We provide long-term standby commitments to certain of our customers, which obligate us to purchase seriously delinquent loans that are covered by those agreements. During the three and six months ended June 30, 2011, we issued and guaranteed $0.7 billion and $2.5 billion, respectively, in UPB of long-term standby commitments. These other guarantee commitments totaled $7.5 billion and $5.5 billion of UPB at June 30, 2011 and December 31, 2010, respectively. We also had other guarantee commitments on multifamily housing revenue bonds that were issued by HFAs of $9.6 billion and $9.7 billion in UPB at June 30, 2011 and December 31, 2010, respectively. In addition, as of June 30, 2011 and December 31, 2010, respectively, we had issued guarantees under the TCLFP on securities backed by HFA bonds with UPB of $3.3 billion and $3.5 billion, respectively.
 
Derivative Instruments
 
Derivative instruments include written options, written swaptions, interest-rate swap guarantees, and short-term default guarantee commitments accounted for as credit derivatives.

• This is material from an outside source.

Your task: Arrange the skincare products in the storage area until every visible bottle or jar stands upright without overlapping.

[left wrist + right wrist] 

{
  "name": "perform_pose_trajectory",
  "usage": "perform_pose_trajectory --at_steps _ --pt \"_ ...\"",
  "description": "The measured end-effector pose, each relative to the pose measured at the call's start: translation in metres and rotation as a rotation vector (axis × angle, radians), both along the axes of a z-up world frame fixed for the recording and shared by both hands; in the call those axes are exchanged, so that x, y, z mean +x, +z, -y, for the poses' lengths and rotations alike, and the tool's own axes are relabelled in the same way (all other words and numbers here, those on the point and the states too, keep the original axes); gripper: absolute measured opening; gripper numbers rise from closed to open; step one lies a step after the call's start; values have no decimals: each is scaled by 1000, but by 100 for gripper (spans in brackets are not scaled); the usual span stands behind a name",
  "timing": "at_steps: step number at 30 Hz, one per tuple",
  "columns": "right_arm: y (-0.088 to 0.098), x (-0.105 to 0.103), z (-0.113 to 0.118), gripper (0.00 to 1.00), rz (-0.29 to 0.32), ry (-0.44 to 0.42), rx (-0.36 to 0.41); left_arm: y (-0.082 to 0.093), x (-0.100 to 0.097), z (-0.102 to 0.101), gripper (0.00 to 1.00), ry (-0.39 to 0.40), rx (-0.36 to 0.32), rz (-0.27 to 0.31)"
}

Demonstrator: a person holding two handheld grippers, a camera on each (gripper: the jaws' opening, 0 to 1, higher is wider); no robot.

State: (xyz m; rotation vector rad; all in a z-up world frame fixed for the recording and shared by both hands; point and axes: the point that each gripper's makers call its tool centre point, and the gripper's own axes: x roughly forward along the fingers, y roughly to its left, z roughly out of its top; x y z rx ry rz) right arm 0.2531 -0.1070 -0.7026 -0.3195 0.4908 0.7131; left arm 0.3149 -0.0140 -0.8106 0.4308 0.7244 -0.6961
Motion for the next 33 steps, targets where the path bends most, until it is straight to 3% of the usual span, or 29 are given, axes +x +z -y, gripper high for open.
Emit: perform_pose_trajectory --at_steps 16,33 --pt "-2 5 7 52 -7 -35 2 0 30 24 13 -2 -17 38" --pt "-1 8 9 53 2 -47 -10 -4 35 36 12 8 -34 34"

See “NOTE 11: DERIVATIVES” for further discussion of these derivative guarantees.
 
We guarantee the performance of interest-rate swap contracts in two circumstances. First, we guarantee that a borrower will perform under an interest-rate swap contract linked to a borrower’s adjustable-rate mortgage. And second, in connection with our issuance of certain REMICs and Other Structured Securities, which are backed by tax-exempt bonds, we guarantee that the sponsor of the transaction will perform under the interest-rate swap contract linked to the senior variable-rate certificates that we issued.
 
We also have issued REMICs and Other Structured Securities with stated final maturities that are shorter than the stated maturity of the underlying mortgage loans. If the underlying mortgage loans to these securities have not been purchased by a third party or fully matured as of the stated final maturity date of such securities, we will sponsor an auction of the underlying assets. To the extent that purchase or auction proceeds are insufficient to cover unpaid principal amounts due to investors in such REMICs and Other Structured Securities, we are obligated to fund such principal. Our maximum exposure on these guarantees represents the outstanding UPB of the REMICs and Other Structured Securities subject to stated final maturities.
 
Servicing-Related Premium Guarantees
 
We provide guarantees to reimburse servicers for premiums paid to acquire servicing in situations where the original seller is unable to perform under its separate servicing agreement. The liability associated with these agreements was not material at June 30, 2011 and December 31, 2010.
 
Other Indemnifications
 
In connection with certain business transactions, we may provide indemnification to counterparties for claims arising out of breaches of certain obligations (e.g., those arising from representations and warranties) in contracts entered into in the normal course of business. Our assessment is that the risk of any material loss from such a claim for indemnification is remote and there are no probable and estimable losses associated with these contracts. Therefore, we have not recorded any liabilities related to these indemnifications on our consolidated balance sheets at June 30, 2011 and December 31, 2010.
 
As part of the guarantee arrangements pertaining to multifamily housing revenue bonds, we provided commitments to advance funds, commonly referred to as “liquidity guarantees.” These guarantees require us to advance funds to enable others to repurchase any tendered tax-exempt and related taxable bonds that are unable to be remarketed. Any such advances are treated as loans and are secured by a pledge to us of the repurchased securities until the securities are remarketed. We hold cash and cash equivalents on our consolidated balance sheets for the amount of these commitments. No advances under these liquidity guarantees were outstanding at June 30, 2011 and December 31, 2010.